This Bull Market Correction in Gold May Be Nearing Its End
The rally in the U.S. Dollar weighed on precious metals markets once again over the past week. Investors are preparing for another Fed rate hike, perhaps as soon as June. There was good news in the U.S. housing markets, and a modest upward revision in 1st quarter GDP to bolster the case for continued economic recovery, and thus the case for tightening interest rates.
That prospect didn’t dampen enthusiasm for U.S. stocks. The S&P 500 gained nearly 3% last week and have held on to those gains so far this week. Stocks seem to have shrugged off earlier worries about Fed officials raising rates. Last week’s performance followed a period of weakness that began in mid-April.
The gold and silver futures markets have seen a big run-up in speculative interest since January – and this coincided with higher prices. At the same time, the number of active futures contracts, also known as the "open interest," has swelled.

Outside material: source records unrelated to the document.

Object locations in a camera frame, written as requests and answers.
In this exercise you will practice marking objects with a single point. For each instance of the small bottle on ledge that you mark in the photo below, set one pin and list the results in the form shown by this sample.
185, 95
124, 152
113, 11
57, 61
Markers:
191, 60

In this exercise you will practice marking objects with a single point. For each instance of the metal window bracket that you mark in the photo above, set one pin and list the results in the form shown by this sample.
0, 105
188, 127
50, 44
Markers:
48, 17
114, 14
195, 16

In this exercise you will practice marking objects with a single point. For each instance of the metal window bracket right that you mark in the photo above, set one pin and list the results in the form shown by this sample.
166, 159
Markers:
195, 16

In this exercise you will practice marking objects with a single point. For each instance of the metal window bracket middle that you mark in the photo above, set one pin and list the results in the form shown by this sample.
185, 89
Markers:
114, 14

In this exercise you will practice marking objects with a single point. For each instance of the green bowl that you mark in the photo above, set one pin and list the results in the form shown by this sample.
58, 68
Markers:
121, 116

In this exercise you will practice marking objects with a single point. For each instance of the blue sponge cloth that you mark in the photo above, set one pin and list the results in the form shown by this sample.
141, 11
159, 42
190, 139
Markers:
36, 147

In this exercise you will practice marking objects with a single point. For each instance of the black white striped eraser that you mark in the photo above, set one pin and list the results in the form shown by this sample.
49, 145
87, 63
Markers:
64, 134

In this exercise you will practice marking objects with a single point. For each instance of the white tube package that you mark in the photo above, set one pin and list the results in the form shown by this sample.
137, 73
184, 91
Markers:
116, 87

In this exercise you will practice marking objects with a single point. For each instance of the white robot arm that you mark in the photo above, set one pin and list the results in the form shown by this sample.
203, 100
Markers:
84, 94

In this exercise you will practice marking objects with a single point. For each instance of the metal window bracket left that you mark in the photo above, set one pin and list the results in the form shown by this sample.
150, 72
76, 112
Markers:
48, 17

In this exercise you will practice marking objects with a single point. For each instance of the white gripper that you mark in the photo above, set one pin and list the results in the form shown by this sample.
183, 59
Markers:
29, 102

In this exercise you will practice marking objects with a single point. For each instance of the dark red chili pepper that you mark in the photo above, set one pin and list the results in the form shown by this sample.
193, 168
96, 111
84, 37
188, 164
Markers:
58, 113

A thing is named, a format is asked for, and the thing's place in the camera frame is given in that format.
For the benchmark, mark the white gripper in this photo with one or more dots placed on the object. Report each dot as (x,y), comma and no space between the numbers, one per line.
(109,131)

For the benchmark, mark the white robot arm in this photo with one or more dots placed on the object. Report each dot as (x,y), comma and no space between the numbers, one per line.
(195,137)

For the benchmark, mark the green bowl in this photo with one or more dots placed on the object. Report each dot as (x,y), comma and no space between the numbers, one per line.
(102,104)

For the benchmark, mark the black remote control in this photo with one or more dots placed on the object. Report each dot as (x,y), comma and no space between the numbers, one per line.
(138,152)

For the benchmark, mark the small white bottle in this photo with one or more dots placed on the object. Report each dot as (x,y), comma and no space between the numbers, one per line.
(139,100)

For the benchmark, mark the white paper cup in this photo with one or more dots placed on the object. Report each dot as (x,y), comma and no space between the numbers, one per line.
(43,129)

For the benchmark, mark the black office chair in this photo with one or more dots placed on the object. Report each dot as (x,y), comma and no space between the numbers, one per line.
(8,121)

Because the metals markets in the West trade on PAPER contracts with an extremely limited physical delivery option, market makers can simply print up as many futures contracts as are needed to satisfy the buying demand.
The bullion banks generally take the short side of these contracts, and speculators take the long side. The shorts are now profiting handsomely from these somewhat lower prices.
The good news for gold and silver bulls is that a large number of these contracts have already been closed out, meaning the correction – which has knocked gold and silver prices down 7% and 10% from their recent highs – could be closer to its end than its beginning.